- _Exercise directions_
Keeping every character in place, output all the data.

- _Recorded information_
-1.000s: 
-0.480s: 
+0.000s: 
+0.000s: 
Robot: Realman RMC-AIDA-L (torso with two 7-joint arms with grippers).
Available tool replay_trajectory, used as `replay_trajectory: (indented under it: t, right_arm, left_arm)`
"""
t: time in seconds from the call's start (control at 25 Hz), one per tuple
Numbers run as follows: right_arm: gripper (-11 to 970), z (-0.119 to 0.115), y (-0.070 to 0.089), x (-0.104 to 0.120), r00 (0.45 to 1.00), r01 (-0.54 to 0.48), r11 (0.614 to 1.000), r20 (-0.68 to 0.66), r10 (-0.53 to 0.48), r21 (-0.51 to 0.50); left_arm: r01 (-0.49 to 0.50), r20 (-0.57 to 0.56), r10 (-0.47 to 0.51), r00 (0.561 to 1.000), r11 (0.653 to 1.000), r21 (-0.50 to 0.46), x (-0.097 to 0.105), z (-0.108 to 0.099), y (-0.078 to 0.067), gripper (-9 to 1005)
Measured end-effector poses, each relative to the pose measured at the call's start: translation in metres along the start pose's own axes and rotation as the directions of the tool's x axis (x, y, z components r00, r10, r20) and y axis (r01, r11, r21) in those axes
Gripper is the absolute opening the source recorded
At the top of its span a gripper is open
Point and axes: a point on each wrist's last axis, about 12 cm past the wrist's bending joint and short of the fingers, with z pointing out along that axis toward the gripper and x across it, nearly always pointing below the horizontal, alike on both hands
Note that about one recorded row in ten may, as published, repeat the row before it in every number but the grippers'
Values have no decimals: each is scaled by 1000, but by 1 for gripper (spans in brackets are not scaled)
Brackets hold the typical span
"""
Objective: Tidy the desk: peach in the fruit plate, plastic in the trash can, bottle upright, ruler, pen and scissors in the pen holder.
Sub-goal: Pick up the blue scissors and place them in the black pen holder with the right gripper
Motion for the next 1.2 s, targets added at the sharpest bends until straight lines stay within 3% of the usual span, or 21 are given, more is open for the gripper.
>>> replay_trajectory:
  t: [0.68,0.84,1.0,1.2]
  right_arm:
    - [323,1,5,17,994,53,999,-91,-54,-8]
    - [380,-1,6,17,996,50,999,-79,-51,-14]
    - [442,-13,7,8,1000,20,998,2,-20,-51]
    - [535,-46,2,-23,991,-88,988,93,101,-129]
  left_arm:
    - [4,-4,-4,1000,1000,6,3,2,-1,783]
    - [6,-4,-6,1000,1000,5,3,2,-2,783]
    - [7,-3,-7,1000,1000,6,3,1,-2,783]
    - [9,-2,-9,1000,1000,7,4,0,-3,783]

- _Solution to this exercise_
-1.000s: 
-0.480s: 
+0.000s: 
+0.000s: 
Robot: Realman RMC-AIDA-L (torso with two 7-joint arms with grippers).
Available tool replay_trajectory, used as `replay_trajectory: (indented under it: t, right_arm, left_arm)`
"""
t: time in seconds from the call's start (control at 25 Hz), one per tuple
Numbers run as follows: right_arm: gripper (-11 to 970), z (-0.119 to 0.115), y (-0.070 to 0.089), x (-0.104 to 0.120), r00 (0.45 to 1.00), r01 (-0.54 to 0.48), r11 (0.614 to 1.000), r20 (-0.68 to 0.66), r10 (-0.53 to 0.48), r21 (-0.51 to 0.50); left_arm: r01 (-0.49 to 0.50), r20 (-0.57 to 0.56), r10 (-0.47 to 0.51), r00 (0.561 to 1.000), r11 (0.653 to 1.000), r21 (-0.50 to 0.46), x (-0.097 to 0.105), z (-0.108 to 0.099), y (-0.078 to 0.067), gripper (-9 to 1005)
Measured end-effector poses, each relative to the pose measured at the call's start: translation in metres along the start pose's own axes and rotation as the directions of the tool's x axis (x, y, z components r00, r10, r20) and y axis (r01, r11, r21) in those axes
Gripper is the absolute opening the source recorded
At the top of its span a gripper is open
Point and axes: a point on each wrist's last axis, about 12 cm past the wrist's bending joint and short of the fingers, with z pointing out along that axis toward the gripper and x across it, nearly always pointing below the horizontal, alike on both hands
Note that about one recorded row in ten may, as published, repeat the row before it in every number but the grippers'
Values have no decimals: each is scaled by 1000, but by 1 for gripper (spans in brackets are not scaled)
Brackets hold the typical span
"""
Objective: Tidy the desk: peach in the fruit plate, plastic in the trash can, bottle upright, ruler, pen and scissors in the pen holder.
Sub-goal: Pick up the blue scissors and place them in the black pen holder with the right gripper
Motion for the next 1.2 s, targets added at the sharpest bends until straight lines stay within 3% of the usual span, or 21 are given, more is open for the gripper.
>>> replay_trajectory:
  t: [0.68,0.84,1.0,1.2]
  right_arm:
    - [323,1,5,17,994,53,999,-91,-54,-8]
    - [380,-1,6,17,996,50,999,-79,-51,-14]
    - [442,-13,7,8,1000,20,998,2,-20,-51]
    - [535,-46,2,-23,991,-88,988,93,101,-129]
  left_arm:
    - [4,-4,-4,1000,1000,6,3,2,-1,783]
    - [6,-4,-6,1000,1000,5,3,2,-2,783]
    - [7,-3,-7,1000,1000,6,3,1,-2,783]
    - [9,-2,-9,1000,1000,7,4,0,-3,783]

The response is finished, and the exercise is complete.